Studies often progress from using macaques to testing
theories further on chimps, and studies allowing the chimps
themselves the choice of whether or not to use addictive drugs might
also be described as “noninvasive,” despite their debilitating
consequences.
FoA vs. AAVS
Beneath a headline stating “Ethics is not an afterthought,”
the second page of the January 23 Friends of Animals letter to
Congress quoted American Anti-Vivisection Society executive director
Tina Nelson in purported endorsement of the CHIMP Act, “on behalf of
AAVS, the American SPCA, the National Anti-Vivisec-tion Society,
the Society for Animal Protective Legislation, and HSUS.”
A footnote mentioned that Nelson’s remarks were from
Congresssional testimony offered to the House Subcommittee on Health
and Education Commerce Commit-tee on May 18, 2000, but omitted, as
Nelson told ANIMAL PEOPLE, that “I was testifying in support of
proposed legislation, not a law, which at that time did include
permanent retirement–it is even mentioned in my statement.”
“The proposed legislation was quite different from the final
Act.
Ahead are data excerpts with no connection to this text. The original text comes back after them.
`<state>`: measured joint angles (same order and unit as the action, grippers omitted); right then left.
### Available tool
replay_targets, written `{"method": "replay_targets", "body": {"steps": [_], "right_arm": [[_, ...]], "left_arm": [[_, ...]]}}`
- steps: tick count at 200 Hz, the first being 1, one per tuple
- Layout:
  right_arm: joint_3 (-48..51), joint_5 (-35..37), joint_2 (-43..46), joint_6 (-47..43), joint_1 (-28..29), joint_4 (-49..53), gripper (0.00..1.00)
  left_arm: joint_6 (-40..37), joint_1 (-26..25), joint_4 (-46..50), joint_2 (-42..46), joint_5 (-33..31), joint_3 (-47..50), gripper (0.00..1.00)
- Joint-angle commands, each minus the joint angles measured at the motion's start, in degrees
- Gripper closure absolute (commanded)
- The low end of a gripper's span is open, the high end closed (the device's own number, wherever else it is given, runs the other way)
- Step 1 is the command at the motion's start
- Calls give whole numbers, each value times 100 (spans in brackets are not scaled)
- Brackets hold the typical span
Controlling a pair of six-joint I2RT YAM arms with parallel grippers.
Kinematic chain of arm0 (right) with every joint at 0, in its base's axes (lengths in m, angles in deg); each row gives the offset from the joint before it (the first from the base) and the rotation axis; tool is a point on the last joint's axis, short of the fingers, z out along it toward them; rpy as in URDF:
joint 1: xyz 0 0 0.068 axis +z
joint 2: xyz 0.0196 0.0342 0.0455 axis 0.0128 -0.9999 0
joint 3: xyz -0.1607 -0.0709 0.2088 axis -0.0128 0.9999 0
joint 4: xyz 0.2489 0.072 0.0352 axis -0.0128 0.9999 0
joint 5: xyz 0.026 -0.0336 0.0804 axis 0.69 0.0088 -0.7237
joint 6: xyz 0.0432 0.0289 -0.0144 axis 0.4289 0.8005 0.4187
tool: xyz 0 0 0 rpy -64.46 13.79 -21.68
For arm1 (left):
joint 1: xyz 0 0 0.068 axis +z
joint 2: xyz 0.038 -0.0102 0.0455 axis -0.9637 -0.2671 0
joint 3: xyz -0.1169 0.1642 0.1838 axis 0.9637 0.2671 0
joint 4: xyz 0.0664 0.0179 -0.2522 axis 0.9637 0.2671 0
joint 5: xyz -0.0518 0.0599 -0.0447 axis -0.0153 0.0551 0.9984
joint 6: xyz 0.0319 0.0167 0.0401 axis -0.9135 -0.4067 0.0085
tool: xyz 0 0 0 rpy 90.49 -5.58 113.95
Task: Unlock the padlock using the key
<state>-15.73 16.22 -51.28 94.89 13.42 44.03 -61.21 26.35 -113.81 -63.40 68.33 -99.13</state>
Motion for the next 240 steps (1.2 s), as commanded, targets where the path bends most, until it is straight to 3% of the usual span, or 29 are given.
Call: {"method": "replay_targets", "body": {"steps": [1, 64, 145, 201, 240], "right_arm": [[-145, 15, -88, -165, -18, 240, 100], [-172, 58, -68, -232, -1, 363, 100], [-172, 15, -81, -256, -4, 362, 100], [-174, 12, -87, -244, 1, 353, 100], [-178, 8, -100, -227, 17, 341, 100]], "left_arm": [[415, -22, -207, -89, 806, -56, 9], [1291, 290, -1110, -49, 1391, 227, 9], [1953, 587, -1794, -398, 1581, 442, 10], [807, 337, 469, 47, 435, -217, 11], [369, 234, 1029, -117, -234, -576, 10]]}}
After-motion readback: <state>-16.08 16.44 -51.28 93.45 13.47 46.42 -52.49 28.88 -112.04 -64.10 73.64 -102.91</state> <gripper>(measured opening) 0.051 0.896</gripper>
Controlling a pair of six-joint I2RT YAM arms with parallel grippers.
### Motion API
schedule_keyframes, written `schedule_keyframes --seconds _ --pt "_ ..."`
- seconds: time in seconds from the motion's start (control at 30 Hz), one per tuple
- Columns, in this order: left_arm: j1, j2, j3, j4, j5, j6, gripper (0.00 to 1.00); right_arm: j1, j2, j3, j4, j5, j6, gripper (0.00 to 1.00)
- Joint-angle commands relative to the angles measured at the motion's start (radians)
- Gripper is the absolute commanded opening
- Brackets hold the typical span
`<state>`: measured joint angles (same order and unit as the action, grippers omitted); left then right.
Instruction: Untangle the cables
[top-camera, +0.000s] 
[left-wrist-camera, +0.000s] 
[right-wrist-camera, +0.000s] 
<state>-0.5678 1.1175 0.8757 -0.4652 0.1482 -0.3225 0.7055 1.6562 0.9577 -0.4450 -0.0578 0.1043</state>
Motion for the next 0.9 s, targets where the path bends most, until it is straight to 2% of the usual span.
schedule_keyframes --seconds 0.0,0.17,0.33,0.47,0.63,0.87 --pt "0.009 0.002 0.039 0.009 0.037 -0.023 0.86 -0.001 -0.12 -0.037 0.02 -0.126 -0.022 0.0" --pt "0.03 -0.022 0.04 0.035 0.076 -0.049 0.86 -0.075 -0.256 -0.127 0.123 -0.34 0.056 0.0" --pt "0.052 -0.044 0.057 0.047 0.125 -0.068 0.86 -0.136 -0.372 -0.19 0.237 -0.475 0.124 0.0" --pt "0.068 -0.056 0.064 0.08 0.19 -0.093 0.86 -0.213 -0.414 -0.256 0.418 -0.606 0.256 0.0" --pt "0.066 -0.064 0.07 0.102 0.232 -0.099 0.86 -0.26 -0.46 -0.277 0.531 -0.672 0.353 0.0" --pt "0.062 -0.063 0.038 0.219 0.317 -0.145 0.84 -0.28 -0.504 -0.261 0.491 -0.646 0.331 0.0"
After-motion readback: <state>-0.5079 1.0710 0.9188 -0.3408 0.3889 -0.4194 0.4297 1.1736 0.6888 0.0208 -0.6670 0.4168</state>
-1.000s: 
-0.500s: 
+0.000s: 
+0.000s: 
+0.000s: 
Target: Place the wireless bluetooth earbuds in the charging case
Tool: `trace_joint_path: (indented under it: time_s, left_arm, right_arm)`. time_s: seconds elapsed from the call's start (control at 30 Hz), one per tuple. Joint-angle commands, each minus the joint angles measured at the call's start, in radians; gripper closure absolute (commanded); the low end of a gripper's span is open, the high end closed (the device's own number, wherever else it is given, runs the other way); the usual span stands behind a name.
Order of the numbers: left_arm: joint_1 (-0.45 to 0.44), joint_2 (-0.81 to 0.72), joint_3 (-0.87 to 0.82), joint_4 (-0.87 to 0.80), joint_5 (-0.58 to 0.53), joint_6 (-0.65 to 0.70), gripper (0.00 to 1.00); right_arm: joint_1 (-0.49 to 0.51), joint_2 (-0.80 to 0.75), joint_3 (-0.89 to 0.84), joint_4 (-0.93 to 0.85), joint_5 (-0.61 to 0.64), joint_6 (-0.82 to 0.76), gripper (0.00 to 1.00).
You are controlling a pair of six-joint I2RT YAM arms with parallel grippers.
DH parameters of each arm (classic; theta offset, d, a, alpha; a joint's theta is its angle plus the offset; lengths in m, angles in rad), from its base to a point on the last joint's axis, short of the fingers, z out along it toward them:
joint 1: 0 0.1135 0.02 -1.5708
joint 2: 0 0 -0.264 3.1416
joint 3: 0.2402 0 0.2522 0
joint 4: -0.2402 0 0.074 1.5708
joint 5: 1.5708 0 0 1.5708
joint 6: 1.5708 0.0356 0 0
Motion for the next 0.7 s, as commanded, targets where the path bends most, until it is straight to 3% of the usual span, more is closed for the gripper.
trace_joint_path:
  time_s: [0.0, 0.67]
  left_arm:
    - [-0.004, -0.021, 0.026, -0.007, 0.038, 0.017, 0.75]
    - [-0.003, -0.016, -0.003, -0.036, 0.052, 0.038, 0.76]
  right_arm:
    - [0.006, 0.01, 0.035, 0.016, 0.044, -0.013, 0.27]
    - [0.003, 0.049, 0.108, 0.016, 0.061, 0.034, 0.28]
AAVS, along with the ASPCA, formally withdrew support of the
proposed legislation when the permanent provision was changed. We
share concerns that the law as passed has many problems,” Nelson
concluded, adding that neither FoA nor any of the cosigners ever
approached her to even ask what the AAVS position on the CHIMP Act as
passed is.
Said Hall, “I have perused the FoA letter carefully and
found it to contain no false statements, and, indeed, no
misleading statements.”
Said TAOS executive director Craig Brestrup, “One could
quibble about this or that detail but it wouldn’t gain anything: the
CHIMP act isn’t good for animals and negates core principles of
legitimate sanctuaries.”
Said Asvestas, “I believe both Tina Nelson and Chimp Haven
should have been given the opportunity to sign onto our letter, but
if Nelson or Chimp Haven does not support” the NIH ownership of
chimps and right to recall them, “a public statement to that effect
would be most certainly welcome.”
Coulston broke
Other recent FoA open letters have accused the North Shore
Animal League of profiting from pet overpopulation, although it
spends more on anti-pet overpopulation projects than any organization
other than Maddie’s Fund; rapped PETA, which has by far the most
active vegetarian advocacy campaign of any U.S. animal rights group,
for allegedly backing away from vegetarian advocacy in halting
protests against Burger King, after Burger King agreed to adopt a
code of animal care ethics for suppliers; and accused In Defense of
Animals of allegedly appearing to condone lab use of nonhuman
primates in recent correspondence with federal officials pertaining
to animal care conditions at the Coulston Foundation, of Alamogordo,
New Mexico.
IDA has campaigned against Coulston, the world’s largest
supplier of chimpanzees to research, for more than a decade. The
long effort appeared close to payoff on January 9, when Albuquerque
Journal staff writer Tania Soussan disclosed that the First National
Bank of Alamogordo had filed foreclosure documents against Coulston
for nonrepayment of debts totaling nearly $1.2 million.